EXERCISE GOAL — Please show all lines of the records that include "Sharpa".

== MATERIAL SHOWN

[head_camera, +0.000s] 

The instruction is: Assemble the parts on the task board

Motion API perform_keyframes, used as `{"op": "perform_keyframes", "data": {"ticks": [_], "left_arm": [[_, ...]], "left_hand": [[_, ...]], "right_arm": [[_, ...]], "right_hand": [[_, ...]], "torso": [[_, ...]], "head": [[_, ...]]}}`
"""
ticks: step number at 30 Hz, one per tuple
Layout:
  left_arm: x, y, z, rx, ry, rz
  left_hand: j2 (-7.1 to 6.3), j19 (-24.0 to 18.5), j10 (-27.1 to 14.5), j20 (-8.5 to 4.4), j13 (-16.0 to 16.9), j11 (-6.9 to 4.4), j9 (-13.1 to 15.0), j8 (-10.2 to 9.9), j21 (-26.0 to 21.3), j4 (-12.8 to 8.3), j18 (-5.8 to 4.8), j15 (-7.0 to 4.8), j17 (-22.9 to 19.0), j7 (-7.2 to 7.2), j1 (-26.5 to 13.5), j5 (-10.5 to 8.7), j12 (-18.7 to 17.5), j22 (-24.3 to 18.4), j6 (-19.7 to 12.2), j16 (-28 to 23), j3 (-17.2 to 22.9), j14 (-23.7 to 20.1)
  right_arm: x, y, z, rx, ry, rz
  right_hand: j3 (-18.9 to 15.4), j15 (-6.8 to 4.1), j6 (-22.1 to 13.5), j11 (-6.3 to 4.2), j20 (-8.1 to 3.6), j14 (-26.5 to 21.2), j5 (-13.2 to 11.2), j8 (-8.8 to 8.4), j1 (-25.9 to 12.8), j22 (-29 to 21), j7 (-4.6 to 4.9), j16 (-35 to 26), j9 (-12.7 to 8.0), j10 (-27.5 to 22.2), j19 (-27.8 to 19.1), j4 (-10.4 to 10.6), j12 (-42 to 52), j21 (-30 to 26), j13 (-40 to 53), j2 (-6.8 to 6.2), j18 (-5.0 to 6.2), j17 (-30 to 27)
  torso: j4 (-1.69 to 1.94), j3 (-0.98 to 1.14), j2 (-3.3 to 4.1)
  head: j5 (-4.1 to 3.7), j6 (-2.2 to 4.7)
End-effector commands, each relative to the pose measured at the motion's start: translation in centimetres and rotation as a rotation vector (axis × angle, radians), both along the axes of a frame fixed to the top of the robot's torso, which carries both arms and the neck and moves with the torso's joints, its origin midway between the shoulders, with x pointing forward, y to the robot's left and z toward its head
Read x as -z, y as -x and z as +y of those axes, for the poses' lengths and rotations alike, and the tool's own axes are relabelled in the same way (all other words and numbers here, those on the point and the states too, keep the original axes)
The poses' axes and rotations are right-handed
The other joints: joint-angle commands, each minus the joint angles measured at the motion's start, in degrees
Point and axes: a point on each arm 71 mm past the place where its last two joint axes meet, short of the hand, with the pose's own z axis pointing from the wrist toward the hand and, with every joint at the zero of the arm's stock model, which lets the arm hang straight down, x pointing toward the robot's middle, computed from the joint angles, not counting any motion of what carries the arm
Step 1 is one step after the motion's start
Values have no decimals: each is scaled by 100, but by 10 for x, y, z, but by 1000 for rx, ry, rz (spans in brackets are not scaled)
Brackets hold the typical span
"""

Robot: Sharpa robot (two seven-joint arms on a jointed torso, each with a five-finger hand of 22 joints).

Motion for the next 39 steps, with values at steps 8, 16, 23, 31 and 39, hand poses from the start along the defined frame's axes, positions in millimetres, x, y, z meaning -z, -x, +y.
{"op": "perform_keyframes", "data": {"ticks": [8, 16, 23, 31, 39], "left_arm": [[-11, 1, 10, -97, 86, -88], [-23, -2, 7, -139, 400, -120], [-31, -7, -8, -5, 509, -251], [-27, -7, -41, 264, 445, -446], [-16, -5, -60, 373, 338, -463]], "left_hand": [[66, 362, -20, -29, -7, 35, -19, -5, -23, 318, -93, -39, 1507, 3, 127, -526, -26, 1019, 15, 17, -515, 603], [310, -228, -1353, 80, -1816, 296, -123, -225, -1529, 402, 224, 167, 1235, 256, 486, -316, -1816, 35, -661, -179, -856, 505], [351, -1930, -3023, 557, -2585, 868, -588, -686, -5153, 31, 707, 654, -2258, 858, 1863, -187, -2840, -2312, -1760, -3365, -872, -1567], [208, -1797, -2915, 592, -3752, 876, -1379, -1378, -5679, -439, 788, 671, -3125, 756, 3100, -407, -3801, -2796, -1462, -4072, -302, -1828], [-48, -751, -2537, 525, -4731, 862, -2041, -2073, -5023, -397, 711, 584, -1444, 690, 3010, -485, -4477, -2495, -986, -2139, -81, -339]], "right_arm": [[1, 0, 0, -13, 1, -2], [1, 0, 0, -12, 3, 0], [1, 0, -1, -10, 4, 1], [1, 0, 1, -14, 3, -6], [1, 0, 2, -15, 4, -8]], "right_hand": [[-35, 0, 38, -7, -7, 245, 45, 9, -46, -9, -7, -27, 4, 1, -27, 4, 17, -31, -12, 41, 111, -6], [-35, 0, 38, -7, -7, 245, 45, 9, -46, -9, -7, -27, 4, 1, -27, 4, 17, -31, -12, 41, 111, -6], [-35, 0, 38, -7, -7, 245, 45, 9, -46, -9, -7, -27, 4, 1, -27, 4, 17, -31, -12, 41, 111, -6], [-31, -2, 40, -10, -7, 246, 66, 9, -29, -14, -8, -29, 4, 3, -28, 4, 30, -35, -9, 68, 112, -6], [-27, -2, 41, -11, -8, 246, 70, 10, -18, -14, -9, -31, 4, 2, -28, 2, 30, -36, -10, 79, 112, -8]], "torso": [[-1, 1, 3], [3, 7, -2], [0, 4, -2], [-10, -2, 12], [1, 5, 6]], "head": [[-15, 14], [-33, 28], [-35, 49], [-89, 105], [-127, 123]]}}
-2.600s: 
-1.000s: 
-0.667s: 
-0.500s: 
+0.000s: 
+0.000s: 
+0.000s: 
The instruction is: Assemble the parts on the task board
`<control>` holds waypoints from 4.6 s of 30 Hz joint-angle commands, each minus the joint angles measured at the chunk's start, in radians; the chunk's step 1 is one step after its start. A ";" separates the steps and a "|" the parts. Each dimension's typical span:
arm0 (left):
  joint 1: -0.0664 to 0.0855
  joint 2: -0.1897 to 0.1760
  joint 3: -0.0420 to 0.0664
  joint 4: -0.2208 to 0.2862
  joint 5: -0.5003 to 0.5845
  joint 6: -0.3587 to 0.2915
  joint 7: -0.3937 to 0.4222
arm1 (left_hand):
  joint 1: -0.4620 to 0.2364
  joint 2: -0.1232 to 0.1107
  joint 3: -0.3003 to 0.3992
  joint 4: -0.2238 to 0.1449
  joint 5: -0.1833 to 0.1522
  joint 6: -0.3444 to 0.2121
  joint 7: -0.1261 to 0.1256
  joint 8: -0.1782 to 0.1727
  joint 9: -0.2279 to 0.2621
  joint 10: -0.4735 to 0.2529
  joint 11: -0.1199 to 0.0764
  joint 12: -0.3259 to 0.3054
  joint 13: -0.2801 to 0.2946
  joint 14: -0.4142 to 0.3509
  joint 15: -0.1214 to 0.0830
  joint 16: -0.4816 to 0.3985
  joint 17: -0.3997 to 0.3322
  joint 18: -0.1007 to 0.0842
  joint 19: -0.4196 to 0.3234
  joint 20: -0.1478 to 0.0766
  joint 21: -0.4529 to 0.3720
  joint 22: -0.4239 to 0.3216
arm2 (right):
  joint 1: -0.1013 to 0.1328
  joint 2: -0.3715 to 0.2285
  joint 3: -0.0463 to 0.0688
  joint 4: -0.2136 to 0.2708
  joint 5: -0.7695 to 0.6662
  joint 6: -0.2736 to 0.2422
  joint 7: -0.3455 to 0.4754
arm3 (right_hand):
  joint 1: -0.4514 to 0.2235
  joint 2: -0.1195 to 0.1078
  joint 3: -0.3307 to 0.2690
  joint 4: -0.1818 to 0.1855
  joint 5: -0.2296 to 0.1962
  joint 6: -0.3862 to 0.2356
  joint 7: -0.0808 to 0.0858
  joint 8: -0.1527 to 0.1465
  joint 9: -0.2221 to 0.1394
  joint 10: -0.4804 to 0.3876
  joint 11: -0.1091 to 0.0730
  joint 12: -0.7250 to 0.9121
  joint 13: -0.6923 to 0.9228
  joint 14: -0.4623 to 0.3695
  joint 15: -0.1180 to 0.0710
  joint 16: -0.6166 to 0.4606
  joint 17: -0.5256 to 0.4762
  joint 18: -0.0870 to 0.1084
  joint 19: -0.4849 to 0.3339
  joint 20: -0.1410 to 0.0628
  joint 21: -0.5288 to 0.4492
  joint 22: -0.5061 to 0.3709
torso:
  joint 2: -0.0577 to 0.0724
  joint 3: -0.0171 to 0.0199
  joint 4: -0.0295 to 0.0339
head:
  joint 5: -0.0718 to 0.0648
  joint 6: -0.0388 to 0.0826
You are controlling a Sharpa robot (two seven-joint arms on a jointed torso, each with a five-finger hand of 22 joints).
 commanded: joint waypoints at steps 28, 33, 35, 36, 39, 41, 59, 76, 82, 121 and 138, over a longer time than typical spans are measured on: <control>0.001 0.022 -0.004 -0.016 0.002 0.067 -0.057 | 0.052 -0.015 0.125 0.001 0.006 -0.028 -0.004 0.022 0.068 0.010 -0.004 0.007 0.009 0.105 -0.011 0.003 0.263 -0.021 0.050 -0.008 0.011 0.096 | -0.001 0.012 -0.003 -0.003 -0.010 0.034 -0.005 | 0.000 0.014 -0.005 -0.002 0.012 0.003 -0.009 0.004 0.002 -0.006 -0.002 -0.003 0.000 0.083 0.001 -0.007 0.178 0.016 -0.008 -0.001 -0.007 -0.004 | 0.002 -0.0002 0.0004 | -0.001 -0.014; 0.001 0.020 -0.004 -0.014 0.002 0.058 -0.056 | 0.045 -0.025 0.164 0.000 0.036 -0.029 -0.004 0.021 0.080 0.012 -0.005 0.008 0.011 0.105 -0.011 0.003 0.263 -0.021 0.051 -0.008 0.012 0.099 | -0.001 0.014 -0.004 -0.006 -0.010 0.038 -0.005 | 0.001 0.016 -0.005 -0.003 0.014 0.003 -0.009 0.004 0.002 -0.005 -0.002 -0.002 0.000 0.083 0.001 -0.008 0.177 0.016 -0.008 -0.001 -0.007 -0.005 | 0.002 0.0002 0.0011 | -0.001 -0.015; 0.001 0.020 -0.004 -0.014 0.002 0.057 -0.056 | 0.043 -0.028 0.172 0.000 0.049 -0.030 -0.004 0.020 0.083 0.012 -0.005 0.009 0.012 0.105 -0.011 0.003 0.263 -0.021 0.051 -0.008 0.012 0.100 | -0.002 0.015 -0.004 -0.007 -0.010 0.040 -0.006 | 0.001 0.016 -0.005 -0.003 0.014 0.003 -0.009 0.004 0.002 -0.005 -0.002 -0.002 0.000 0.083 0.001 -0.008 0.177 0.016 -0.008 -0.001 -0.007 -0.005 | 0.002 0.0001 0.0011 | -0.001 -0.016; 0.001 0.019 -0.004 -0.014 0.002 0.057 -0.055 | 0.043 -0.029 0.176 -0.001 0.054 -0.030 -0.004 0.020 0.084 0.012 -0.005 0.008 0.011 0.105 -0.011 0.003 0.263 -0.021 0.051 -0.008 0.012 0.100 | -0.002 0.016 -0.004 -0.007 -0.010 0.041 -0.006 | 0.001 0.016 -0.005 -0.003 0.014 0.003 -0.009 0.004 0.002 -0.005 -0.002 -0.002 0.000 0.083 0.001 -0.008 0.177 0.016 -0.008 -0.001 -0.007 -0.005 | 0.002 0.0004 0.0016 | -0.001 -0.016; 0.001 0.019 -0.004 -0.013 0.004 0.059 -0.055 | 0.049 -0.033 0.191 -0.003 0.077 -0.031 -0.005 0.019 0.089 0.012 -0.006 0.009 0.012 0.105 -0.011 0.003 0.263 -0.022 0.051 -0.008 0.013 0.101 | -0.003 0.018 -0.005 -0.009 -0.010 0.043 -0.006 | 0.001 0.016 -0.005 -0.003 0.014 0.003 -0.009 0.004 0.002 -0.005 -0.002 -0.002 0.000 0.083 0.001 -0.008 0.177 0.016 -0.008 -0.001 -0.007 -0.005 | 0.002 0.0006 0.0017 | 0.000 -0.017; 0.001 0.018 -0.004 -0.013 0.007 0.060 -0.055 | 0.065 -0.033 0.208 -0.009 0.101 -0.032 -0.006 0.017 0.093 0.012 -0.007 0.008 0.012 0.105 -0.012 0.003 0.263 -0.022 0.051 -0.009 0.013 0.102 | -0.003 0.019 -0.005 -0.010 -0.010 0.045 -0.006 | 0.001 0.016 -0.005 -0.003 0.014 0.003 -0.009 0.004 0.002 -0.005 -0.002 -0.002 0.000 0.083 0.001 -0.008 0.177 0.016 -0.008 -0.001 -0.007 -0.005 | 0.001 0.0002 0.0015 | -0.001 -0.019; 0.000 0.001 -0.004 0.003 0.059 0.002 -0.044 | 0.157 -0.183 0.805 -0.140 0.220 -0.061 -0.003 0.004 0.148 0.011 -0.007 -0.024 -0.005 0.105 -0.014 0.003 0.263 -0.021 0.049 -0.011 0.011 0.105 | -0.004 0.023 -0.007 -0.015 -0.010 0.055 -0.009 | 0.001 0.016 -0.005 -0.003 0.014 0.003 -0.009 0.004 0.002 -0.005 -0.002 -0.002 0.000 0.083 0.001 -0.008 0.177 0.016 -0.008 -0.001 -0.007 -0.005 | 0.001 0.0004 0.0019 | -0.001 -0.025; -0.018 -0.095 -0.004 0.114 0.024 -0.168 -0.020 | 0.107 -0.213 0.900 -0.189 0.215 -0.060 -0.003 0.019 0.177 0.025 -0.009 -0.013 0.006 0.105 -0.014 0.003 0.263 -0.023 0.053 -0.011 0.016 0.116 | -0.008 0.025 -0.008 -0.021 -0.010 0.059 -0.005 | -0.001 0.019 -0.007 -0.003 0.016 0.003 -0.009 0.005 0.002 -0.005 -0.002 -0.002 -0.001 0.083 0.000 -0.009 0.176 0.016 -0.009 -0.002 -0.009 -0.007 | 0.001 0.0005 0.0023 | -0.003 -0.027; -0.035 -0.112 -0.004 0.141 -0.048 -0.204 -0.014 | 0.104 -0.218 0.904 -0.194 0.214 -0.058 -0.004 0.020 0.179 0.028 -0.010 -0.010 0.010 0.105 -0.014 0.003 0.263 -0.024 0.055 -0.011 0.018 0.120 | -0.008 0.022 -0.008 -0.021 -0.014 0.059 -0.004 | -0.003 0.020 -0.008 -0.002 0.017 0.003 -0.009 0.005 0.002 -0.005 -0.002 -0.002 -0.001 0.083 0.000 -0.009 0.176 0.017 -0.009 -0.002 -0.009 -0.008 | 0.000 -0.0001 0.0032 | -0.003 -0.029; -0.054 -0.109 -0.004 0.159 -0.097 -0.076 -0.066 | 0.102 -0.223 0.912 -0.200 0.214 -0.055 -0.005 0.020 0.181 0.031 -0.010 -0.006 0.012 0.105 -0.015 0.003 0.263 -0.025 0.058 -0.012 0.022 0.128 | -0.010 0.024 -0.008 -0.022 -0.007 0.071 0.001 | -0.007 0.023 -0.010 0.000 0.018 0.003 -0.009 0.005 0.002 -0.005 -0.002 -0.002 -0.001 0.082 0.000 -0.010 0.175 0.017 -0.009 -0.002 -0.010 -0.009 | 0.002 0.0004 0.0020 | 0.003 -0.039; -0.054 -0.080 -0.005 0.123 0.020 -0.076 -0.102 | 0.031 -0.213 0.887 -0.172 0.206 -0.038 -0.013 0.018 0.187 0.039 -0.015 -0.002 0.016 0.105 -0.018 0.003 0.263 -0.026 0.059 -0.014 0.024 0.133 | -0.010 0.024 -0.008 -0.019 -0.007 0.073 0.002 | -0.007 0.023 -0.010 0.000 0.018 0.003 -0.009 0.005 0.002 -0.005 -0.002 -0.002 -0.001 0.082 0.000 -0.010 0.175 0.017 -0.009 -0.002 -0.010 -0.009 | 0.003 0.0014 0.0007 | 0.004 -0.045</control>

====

REPLY TO THE EXERCISE —
Robot: Sharpa robot (two seven-joint arms on a jointed torso, each with a five-finger hand of 22 joints).
You are controlling a Sharpa robot (two seven-joint arms on a jointed torso, each with a five-finger hand of 22 joints).

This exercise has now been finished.